■ TASK: When writing out the entries below, keep only the lines from the line with "Pixel (268, 92) belongs to the floor surface." to the line with "Two cameras capture", both included, exactly as they are, and leave the pictures aside.

■ Data excerpts:
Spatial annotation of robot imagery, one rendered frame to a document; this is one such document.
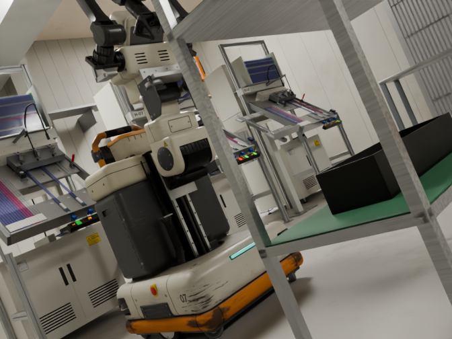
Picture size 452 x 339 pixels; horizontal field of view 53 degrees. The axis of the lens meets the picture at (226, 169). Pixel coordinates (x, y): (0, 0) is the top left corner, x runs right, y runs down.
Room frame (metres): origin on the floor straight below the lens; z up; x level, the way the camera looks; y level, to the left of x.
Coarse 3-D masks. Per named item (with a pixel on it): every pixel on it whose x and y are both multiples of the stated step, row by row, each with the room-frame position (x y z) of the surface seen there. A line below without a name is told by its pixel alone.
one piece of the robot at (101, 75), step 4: (92, 68) 1.82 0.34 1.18; (108, 68) 1.79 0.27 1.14; (112, 68) 1.80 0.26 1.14; (96, 72) 1.82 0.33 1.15; (100, 72) 1.80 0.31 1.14; (104, 72) 1.77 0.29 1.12; (108, 72) 1.77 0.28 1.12; (112, 72) 1.78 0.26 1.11; (116, 72) 1.79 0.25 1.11; (96, 76) 1.82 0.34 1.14; (100, 76) 1.80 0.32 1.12; (104, 76) 1.78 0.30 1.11; (108, 76) 1.77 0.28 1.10; (112, 76) 1.80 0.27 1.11; (96, 80) 1.82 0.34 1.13; (100, 80) 1.81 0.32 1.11; (104, 80) 1.83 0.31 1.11
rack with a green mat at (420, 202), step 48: (240, 0) 1.06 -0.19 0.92; (288, 0) 1.20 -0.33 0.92; (336, 0) 0.84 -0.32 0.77; (192, 96) 1.15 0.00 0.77; (384, 144) 0.85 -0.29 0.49; (240, 192) 1.14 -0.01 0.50; (432, 192) 0.93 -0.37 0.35; (288, 240) 1.09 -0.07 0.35; (336, 240) 0.98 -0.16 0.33; (432, 240) 0.84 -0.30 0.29; (288, 288) 1.15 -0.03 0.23
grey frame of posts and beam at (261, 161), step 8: (120, 88) 3.76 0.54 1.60; (120, 96) 3.73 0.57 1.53; (184, 104) 4.14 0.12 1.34; (192, 104) 4.21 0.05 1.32; (128, 112) 3.73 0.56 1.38; (128, 120) 3.75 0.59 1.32; (136, 120) 3.81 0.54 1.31; (264, 168) 3.90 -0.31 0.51; (264, 176) 3.92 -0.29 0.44; (272, 184) 3.91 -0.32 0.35; (272, 192) 3.92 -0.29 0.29; (280, 200) 3.92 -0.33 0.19; (280, 208) 3.91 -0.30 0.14
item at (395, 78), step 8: (432, 56) 3.51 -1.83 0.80; (440, 56) 3.48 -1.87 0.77; (416, 64) 3.59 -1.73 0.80; (424, 64) 3.56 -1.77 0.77; (400, 72) 3.67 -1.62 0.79; (408, 72) 3.69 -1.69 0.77; (384, 80) 3.76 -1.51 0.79; (392, 80) 3.84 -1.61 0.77; (384, 88) 3.77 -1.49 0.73; (400, 88) 4.09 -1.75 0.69; (400, 96) 4.11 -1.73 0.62; (392, 104) 3.77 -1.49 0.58; (408, 104) 4.09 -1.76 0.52; (392, 112) 3.79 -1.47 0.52; (408, 112) 4.10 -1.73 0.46; (400, 120) 3.77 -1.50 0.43; (416, 120) 4.11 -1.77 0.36; (400, 128) 3.78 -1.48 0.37
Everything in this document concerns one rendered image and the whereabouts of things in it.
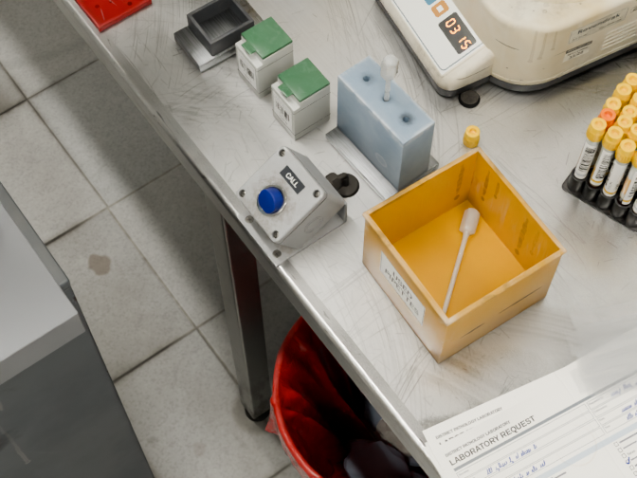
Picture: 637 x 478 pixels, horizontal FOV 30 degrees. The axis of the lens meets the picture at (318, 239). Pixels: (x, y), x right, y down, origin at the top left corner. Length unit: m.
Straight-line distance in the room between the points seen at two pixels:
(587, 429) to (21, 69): 1.61
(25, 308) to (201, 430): 0.94
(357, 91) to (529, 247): 0.22
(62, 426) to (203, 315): 0.70
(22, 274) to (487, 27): 0.52
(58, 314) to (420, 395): 0.35
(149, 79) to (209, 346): 0.88
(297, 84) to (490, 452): 0.41
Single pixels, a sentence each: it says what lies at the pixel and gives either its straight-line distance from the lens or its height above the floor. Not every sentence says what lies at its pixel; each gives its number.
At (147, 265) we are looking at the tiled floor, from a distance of 2.18.
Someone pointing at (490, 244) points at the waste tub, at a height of 0.88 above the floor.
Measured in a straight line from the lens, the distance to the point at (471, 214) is 1.19.
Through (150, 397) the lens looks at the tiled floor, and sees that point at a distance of 2.07.
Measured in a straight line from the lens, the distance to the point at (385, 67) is 1.11.
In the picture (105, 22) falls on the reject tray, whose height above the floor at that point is 0.88.
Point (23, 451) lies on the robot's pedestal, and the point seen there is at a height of 0.56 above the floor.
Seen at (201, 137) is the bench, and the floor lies 0.87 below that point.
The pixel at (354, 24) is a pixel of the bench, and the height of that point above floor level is 0.87.
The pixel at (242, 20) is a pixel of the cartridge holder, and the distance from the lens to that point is 1.32.
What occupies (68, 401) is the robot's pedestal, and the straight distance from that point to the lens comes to 1.43.
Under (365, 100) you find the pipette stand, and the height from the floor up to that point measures 0.98.
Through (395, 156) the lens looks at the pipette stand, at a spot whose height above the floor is 0.94.
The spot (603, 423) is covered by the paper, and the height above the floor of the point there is 0.89.
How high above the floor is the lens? 1.93
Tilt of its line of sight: 62 degrees down
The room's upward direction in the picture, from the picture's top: straight up
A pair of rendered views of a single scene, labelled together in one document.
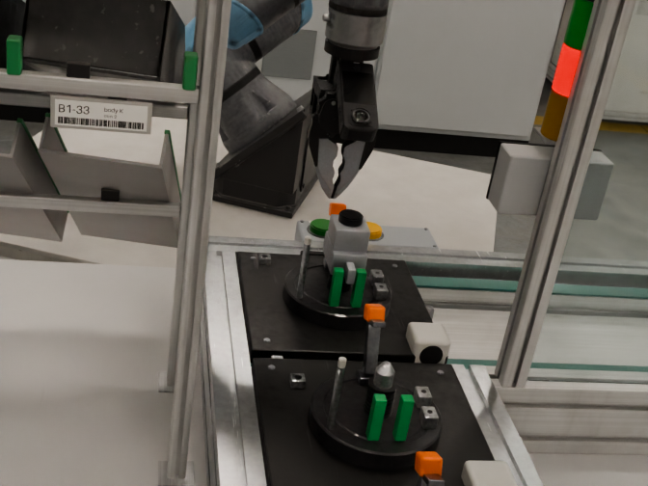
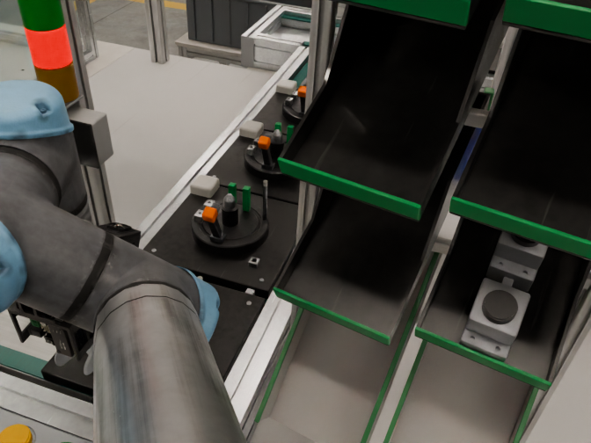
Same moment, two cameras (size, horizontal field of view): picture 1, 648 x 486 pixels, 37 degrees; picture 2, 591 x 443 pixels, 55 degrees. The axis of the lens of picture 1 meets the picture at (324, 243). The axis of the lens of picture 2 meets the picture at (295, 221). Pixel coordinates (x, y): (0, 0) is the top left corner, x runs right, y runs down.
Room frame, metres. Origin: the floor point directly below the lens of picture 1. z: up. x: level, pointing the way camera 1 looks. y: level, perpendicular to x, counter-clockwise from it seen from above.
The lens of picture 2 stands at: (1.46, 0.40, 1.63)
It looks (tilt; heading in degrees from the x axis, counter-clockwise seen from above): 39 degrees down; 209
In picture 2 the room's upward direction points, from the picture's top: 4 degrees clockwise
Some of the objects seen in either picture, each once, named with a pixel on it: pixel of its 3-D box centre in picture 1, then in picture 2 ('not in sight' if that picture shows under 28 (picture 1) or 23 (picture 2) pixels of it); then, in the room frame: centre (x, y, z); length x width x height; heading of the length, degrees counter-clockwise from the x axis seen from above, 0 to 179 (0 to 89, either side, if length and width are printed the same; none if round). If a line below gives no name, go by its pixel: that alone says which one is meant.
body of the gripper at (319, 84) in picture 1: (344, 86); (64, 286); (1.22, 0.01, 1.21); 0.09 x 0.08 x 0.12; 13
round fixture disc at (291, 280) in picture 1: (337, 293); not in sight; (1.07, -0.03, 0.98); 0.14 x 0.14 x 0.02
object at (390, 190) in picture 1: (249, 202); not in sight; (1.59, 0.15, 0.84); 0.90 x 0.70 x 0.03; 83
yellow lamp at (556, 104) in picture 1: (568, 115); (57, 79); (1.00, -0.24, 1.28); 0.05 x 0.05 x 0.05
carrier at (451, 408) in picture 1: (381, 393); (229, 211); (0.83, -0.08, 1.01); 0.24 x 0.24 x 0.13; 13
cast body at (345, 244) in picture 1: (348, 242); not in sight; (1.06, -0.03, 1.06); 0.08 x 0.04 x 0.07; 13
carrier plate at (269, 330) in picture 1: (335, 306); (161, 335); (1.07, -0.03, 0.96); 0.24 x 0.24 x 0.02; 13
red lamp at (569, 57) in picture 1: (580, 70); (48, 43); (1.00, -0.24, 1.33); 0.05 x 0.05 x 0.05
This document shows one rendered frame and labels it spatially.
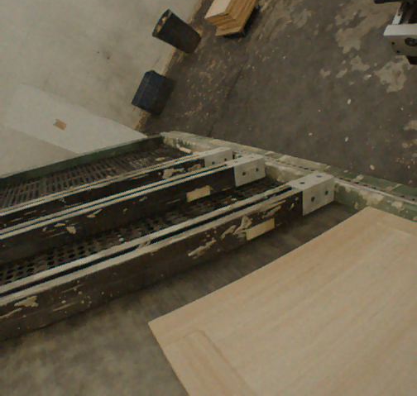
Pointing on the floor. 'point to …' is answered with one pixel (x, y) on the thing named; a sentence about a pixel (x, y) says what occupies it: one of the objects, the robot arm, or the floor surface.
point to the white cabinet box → (64, 121)
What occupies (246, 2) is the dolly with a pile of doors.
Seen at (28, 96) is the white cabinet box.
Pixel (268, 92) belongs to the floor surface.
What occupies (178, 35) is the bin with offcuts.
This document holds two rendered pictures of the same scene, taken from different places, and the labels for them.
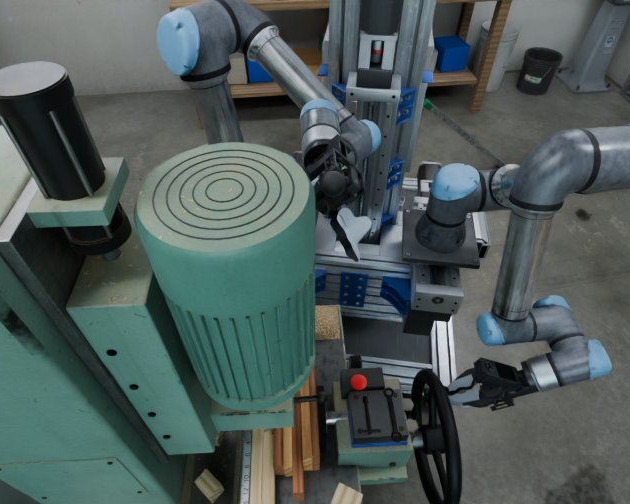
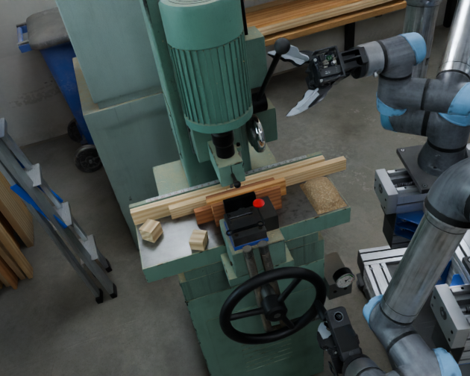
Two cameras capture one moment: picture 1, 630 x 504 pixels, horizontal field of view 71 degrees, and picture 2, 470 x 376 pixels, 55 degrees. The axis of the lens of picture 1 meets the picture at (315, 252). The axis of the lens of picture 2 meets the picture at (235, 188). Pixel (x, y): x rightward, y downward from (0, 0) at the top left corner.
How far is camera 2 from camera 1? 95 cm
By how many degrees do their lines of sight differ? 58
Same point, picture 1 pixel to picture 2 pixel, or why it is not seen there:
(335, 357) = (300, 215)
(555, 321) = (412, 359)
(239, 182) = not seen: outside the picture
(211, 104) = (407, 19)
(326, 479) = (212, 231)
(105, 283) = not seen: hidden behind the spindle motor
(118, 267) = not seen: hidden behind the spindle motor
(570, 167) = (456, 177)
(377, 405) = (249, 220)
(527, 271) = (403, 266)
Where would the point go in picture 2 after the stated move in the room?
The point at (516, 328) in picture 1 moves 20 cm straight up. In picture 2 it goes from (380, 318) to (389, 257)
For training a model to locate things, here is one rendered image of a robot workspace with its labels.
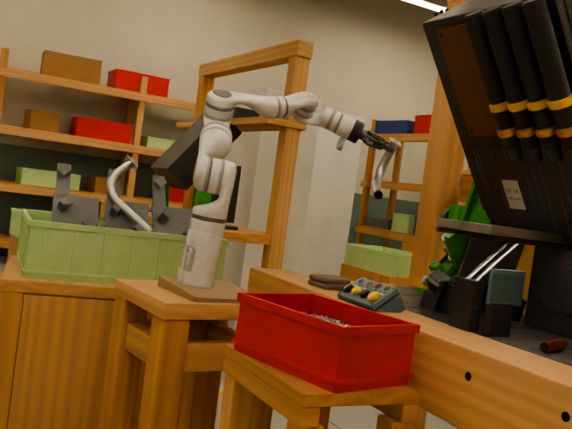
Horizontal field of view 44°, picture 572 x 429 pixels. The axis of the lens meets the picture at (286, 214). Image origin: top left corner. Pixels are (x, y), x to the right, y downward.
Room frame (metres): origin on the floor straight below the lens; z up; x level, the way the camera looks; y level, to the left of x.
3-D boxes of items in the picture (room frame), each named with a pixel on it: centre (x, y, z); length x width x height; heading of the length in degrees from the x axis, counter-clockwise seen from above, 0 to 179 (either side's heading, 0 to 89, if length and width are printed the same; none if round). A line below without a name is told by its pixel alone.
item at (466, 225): (1.51, -0.53, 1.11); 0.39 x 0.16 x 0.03; 119
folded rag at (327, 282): (1.89, -0.14, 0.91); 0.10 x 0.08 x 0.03; 126
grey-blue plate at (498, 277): (1.47, -0.48, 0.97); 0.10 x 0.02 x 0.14; 119
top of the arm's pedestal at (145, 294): (1.83, 0.21, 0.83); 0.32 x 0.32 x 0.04; 35
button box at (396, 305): (1.65, -0.23, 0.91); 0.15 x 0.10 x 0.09; 29
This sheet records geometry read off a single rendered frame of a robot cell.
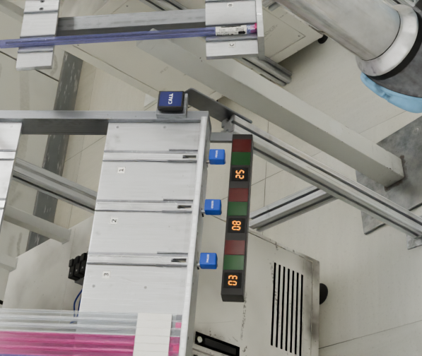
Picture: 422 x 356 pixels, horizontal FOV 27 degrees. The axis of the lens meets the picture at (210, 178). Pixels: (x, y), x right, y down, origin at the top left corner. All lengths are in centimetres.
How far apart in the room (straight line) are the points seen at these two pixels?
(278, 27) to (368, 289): 88
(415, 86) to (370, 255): 104
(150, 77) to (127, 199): 132
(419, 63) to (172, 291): 60
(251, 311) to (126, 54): 110
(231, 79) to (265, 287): 53
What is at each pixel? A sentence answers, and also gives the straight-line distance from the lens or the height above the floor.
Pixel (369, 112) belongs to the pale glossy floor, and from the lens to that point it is 254.
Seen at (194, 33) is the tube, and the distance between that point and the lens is 174.
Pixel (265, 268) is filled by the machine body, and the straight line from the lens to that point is 219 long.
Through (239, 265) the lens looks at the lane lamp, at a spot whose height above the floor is 65.
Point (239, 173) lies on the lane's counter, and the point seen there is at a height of 66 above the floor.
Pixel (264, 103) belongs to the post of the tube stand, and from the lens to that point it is 204.
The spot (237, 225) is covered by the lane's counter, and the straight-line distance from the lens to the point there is 165.
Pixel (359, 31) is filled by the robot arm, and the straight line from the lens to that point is 127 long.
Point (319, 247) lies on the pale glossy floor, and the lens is 247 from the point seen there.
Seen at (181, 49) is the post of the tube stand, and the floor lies 75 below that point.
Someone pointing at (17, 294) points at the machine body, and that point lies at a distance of 243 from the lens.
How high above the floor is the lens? 161
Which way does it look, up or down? 33 degrees down
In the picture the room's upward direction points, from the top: 64 degrees counter-clockwise

■ ANSWER BELOW:
Pixel (268, 92) belongs to the floor surface.
What occupies (178, 35) is the bin with offcuts.
This document holds two rendered pictures of the same scene, taken from different places, and the labels for them.
Two cameras capture one moment: picture 1, 630 x 504 pixels, horizontal field of view 71 degrees, and picture 2, 470 x 376 pixels, 55 degrees. The axis of the lens of picture 1 meets the picture at (315, 252). The axis of the lens of picture 2 meets the picture at (235, 188). Pixel (x, y): x rightward, y downward from (0, 0) at the top left corner.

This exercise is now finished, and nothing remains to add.